# How does London vote?

by  Sofia Faqir
***
<p><a href="#Problem"> 1. Problem and Background </a></p>
<p><a href="#Data"> 2. Data gathering </a></p>
<p><a href="#Use"> 3. How to use the data? </a></p>

***

***
<h2 id="Problem">1. Problem and Background</h2>

British people have been called to the polling booths many times in recent years: Brexit Referendum, general elections, early general elections, mayoral elections, local elections etc. Voter fatigue has been increasing, which makes it even more important to understand where it is worth spending more energy (and money) canvassing and campaigning.

The Greater London area has 73 parliamentary constituencies, while the UK as a whole has 650 constituencies.

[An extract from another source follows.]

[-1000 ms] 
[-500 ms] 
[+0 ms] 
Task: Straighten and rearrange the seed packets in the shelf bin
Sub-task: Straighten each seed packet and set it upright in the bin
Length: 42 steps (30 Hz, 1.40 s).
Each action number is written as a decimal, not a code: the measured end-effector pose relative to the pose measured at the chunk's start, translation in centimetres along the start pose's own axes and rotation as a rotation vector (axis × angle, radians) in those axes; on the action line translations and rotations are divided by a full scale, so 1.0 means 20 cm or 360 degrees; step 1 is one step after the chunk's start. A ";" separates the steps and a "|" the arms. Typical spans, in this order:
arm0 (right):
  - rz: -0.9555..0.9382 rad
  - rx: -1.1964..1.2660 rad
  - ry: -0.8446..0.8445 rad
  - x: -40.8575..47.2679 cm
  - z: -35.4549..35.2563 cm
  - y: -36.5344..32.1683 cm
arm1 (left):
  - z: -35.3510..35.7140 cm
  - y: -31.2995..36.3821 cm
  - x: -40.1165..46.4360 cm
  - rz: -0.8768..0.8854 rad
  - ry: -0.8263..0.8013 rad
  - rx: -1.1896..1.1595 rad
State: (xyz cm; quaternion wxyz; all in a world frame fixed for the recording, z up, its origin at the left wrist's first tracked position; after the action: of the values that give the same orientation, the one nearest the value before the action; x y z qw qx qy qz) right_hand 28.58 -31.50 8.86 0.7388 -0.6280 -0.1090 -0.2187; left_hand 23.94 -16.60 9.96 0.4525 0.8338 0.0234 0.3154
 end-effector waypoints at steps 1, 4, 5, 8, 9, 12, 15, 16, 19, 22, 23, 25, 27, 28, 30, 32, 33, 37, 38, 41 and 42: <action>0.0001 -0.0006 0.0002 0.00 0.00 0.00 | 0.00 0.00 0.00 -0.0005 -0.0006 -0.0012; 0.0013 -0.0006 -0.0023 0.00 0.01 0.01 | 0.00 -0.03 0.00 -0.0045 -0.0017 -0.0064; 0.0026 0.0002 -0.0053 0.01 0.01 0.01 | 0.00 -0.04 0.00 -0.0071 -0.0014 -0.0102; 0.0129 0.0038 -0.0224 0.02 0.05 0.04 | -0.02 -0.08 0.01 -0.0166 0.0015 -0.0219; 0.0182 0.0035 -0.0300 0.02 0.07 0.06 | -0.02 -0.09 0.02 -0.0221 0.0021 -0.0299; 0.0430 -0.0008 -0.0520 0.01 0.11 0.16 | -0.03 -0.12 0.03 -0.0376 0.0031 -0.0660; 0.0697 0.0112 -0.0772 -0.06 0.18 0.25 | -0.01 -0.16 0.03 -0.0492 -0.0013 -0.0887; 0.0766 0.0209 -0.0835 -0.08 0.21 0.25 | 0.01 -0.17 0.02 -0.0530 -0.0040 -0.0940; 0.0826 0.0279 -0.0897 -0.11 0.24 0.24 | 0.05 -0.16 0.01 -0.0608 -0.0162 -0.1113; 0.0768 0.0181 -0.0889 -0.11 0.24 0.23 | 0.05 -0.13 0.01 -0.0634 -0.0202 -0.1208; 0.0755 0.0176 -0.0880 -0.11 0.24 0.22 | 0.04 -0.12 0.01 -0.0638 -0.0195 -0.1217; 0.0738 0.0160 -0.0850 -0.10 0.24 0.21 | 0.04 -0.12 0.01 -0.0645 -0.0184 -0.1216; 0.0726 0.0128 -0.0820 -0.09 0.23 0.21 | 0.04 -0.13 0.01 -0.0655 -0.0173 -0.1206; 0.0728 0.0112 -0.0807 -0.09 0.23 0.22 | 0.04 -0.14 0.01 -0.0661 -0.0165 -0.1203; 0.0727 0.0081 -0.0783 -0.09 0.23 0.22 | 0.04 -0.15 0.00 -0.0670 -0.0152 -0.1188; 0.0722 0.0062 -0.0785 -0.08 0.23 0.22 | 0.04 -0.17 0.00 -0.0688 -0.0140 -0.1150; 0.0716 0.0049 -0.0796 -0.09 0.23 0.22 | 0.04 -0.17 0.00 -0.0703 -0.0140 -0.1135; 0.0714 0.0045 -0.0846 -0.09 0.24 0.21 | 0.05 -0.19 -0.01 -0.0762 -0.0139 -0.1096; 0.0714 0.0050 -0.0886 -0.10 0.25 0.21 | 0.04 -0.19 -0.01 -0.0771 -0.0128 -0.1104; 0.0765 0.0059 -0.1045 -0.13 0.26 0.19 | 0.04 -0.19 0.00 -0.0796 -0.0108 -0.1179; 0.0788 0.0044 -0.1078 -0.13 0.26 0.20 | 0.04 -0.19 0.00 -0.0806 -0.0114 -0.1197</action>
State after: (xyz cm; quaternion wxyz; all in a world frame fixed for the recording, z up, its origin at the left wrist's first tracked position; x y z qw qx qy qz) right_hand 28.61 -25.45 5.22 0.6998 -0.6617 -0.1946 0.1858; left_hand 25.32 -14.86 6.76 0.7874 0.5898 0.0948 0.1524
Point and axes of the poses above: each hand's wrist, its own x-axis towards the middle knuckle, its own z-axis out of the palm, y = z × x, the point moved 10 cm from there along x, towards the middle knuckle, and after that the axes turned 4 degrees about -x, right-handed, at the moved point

Wards constitute the “building blocks” (according to “Boundary Commission for England”).
Understanding what drives a constituency to vote for a certain party can be helpful in many ways.
First, the boundaries of constituencies are regularly reviewed and amended to be fairer and more equal. This is a subjective measure, and should be tested against a range of innovative ways to make sure the governing party is not taking through boundaries more favourable to them.
Second, campaign optimization can be empowered by data science. This is particularly relevant because of the rising costs of campaigns (and the multiplication of votes…).

Here, the question that I will ask is:
Using the results for the General Elections of 2017, can the data on venues in a specific constituency help predict how they will vote?

This can be opened up to ward level, for local or parliamentary elections, as well as for other big questions like Brexit.
It can also be extended to the rest of the UK.


***
<h2 id="Data">2. Data gathering</h2>

The British government has clearly made a big effort in transparency and opened many sources of data that are readily available and easily accessible. 
However, the data needed a fair amount of reworking to make it usable for my objective.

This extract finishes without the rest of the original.